Table S8A. Clinical and pathological characteristics of the 36 FFPE breast tumor samples used for the int‐miRNA profiling by qRT‐PCR, shown in Figure 3A–C of the main text. N, number of Grade 1 (G1) or Grade 3 (G3) breast tumors. ER, percentage of tumor cells positive for estrogen receptor by immunostaining. PgR, percentage of tumor cells positive for progesterone receptor by immunostaining. Ki‐67, percentage of tumor cells positive for Ki‐67 by immunostaining. HER2, number of tumors positive for HER2 by immunostaining (i.e. score 3+). Dim, average tumor size. N0, number of lymph node negative tumors. Where appropriate, data are expressed as mean ± s.dev.
Table S8B. Clinical and pathological characteristic of 95 patients with ER‐positive G2 breast cancer. N, number of Grade 2 luminal A (G2 Lu‐A) or Grade 2 luminal B (G2‐LuB) breast tumors. ER, percentage of tumor cells positive for estrogen receptor by immunostaining. PgR, percentage of tumor cells positive for progesterone receptor by immunostaining. Ki‐67, percentage of tumor cells positive for Ki‐67 by immunostaining. HER2, number of tumors positive for HER2 by immunostaining (i.e. score 3+). Dim, mean tumor size. N0, number of lymph node negative tumors. Where appropriate results are expressed as mean ± s.dev.

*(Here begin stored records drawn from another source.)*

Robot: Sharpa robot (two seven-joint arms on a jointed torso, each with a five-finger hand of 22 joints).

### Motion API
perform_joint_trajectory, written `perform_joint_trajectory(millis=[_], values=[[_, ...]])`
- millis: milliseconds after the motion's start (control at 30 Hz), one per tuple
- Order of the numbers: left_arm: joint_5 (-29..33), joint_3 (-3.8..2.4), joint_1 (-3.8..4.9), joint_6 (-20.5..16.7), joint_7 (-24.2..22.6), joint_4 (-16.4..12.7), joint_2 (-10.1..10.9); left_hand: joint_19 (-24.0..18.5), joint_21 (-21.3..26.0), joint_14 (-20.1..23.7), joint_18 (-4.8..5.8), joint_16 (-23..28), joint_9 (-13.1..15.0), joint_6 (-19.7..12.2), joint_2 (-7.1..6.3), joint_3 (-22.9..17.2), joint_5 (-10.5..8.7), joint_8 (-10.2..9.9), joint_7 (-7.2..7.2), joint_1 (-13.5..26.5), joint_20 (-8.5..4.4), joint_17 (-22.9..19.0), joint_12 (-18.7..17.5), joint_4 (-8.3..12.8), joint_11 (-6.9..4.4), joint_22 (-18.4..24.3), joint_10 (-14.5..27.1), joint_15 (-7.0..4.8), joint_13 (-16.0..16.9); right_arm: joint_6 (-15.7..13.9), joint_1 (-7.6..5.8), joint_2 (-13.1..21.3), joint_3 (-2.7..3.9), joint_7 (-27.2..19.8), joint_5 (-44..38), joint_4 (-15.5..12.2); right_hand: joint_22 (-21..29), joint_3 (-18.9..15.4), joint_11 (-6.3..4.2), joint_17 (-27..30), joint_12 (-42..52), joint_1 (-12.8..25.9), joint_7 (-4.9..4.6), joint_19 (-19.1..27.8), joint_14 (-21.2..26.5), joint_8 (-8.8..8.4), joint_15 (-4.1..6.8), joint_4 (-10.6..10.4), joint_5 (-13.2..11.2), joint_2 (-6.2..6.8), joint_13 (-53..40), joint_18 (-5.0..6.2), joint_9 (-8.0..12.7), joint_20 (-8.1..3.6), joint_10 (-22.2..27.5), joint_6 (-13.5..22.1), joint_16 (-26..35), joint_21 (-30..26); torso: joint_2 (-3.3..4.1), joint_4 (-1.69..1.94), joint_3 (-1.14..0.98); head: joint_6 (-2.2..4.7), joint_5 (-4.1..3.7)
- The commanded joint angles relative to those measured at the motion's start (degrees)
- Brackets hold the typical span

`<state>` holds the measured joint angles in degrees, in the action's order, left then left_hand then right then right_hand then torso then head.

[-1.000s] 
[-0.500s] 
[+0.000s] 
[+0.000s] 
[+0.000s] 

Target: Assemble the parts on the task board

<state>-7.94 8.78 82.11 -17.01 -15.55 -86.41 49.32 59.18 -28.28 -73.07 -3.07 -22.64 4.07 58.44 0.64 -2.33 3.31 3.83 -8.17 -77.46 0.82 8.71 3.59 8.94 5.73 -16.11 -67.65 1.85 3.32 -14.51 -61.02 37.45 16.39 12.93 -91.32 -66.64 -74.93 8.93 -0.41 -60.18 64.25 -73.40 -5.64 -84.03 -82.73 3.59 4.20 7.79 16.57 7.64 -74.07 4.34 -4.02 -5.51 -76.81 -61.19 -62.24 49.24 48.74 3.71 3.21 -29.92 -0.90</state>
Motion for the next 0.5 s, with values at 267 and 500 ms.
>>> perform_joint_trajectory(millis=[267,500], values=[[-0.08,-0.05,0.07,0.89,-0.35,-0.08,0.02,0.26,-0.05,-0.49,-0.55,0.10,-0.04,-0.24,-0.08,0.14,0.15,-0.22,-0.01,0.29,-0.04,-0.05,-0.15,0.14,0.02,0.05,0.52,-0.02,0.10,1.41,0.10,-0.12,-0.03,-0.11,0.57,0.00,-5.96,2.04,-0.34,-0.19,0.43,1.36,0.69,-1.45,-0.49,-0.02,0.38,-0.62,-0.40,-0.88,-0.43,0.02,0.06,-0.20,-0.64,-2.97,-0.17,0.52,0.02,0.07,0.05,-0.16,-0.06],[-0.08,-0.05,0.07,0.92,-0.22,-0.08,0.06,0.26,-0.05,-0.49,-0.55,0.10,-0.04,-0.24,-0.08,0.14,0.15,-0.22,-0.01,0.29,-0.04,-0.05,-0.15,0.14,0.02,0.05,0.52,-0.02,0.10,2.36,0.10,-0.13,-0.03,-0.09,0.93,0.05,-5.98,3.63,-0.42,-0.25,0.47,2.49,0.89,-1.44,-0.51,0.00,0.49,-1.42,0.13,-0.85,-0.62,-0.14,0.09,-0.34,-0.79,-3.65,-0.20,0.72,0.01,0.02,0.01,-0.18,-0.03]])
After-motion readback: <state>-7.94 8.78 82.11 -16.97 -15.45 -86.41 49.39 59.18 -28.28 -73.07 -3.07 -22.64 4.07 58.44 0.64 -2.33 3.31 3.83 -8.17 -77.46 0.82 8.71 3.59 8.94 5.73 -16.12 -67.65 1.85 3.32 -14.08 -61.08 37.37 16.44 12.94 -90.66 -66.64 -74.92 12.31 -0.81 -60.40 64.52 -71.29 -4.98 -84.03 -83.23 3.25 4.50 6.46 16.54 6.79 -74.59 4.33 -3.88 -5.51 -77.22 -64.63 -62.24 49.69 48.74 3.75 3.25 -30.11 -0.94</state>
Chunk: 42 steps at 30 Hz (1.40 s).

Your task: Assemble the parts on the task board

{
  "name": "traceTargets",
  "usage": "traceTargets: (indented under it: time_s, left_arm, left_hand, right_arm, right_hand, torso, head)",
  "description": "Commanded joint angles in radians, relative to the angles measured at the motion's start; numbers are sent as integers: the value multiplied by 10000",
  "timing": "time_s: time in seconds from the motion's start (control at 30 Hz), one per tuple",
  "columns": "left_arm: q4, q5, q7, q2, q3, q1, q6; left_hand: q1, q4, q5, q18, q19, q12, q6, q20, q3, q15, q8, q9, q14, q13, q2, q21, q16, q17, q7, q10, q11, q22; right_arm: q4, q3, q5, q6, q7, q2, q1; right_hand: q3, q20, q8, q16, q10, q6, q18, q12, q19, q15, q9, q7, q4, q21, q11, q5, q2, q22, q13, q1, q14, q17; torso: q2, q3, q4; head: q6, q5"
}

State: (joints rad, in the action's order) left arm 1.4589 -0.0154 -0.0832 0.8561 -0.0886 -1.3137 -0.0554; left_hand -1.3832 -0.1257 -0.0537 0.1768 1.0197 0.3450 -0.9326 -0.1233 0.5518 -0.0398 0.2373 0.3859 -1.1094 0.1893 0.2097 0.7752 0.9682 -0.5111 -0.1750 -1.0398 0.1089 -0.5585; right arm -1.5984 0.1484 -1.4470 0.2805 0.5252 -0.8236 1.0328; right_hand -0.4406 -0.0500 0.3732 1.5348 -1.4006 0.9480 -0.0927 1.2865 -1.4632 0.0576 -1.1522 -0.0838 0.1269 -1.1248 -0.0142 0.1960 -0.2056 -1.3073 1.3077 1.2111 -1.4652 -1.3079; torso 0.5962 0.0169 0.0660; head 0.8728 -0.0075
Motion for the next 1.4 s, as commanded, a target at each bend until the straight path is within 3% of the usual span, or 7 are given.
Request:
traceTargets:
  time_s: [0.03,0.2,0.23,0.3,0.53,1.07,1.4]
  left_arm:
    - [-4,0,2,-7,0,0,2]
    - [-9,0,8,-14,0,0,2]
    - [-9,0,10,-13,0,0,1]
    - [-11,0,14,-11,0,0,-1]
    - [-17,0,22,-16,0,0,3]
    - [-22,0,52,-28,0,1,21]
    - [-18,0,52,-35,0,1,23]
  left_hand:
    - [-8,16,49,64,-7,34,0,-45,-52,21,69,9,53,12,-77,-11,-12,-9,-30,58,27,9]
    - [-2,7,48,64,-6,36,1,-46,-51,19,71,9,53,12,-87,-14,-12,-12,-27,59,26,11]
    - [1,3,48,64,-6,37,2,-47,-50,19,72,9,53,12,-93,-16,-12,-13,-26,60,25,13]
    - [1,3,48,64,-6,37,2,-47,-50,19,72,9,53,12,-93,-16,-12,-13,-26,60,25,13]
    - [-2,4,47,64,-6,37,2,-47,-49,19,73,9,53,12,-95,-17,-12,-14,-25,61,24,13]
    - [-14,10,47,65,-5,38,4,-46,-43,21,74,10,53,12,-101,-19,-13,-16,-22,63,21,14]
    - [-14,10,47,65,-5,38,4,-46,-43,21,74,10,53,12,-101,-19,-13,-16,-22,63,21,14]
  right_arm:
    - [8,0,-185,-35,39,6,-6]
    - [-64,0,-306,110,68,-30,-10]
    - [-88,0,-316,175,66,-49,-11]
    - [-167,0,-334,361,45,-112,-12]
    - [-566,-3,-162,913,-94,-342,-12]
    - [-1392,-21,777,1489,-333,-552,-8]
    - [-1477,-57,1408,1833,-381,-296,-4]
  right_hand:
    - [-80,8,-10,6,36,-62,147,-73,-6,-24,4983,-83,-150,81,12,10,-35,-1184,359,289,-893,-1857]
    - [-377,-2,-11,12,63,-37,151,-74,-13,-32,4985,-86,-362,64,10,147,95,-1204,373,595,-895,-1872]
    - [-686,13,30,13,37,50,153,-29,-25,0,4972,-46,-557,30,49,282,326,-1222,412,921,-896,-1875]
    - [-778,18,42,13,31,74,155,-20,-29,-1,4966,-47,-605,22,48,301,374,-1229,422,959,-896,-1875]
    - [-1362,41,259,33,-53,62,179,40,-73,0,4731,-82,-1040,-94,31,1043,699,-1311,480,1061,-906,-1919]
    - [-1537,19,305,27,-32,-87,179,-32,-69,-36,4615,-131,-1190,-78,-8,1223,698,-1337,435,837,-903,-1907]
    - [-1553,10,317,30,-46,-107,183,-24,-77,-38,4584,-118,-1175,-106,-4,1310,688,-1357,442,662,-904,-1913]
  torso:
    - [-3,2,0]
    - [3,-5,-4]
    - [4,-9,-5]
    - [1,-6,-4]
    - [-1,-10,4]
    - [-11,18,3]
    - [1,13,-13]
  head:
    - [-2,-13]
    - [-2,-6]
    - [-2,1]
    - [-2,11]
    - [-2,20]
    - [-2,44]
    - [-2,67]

Table S9. Clinical and pathological characteristics of the validation cohort of 90 patients with node negative G2 breast cancer. Categories are as in Table S7B.
Table S10. Characterization of the panel of 51 breast cancer cell lines screened for int‐miRNA expression. Cluster ID and position (Cluster Pos) were identified by hierarchical clustering analysis (Figure S6A). Other information was adapted from Neve et al. (Neve et al., 2006). ER, estrogen receptor; PgR, progesterone receptor; ND, not determined. In bold, the two cell lines used for biological analyses.
Table S11. In silico predicted breast cancer int‐miRNA (G3 vs. G1, ER+ vs. ER−) that were found to be regulated in other screening studies of breast tumors (Aure et al., 2013; Blenkiron et al., 2007; Dvinge et al., 2013; Volinia et al., 2012). Black, int‐miRNA detected in study; white, int‐miRNA not‐detected in study.
Table S12. Number of experimentally validated miRNA target genes by miRWalk database.